Décongélation de neurones mDA humains dérivés d’iPSC pour l’ensemencement

Pour décongeler les neurones le jour de l’ensemencement, préchauffer le bain-marie à 37 degrés Celsius. De plus, équilibrez l’ensemble du support d’entretien à température ambiante tout en le protégeant de la lumière. Pendant ce temps, retirez le flacon contenant les neurones congelés obtenus dans le commerce du réservoir d’azote liquide et transférez-le sur de la glace sèche.

Placez ensuite le flacon dans le bain-marie à 37 degrés Celsius pendant deux minutes pour assurer une décongélation complète. Ensuite, désinfectez le flacon avec de l’éthanol à 70 %. À l’aide d’une pipette P1000, transférez les quelque 370 microlitres de neurones décongelés du flacon dans un tube à centrifuger de 50 millilitres.

Rincez le flacon vide avec 630 microlitres de produit d’entretien complet. Et à l’aide d’une pipette, distribuez le fluide goutte à goutte dans le tube de 50 millilitres à un angle de 45 degrés. De la même manière, à l’aide d’une pipette P1000, ajoutez un millilitre de milieu d’entretien complet dans le tube à centrifuger de 50 millilitres.

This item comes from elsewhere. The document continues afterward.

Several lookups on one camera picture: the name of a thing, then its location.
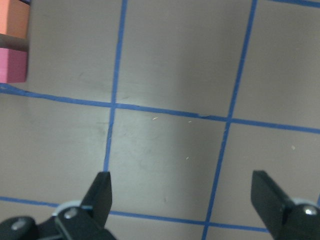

Ensuite, ajoutez lentement deux millilitres supplémentaires de produit d’entretien complet dans le tube. Ensuite, mélangez 10 microlitres de bleu de trypan avec 10 microlitres de suspension cellulaire dans un microtube. Ajoutez ensuite 10 microlitres du mélange dans une lame de chambre de comptage pour compter les cellules.

Après le comptage des cellules et le transfert des neurones dans un tube de 15 millilitres, centrifugez à 400 g pendant cinq minutes à température ambiante. Par la suite, retirez le surnageant. À l’aide d’une pipette P1000, remettez soigneusement en suspension la pastille de neurone dans un millilitre de milieu d’entretien complet.

Enfin, ajoutez le volume de milieu nécessaire pour obtenir la concentration souhaitée pour l’ensemencement des neurones le même jour.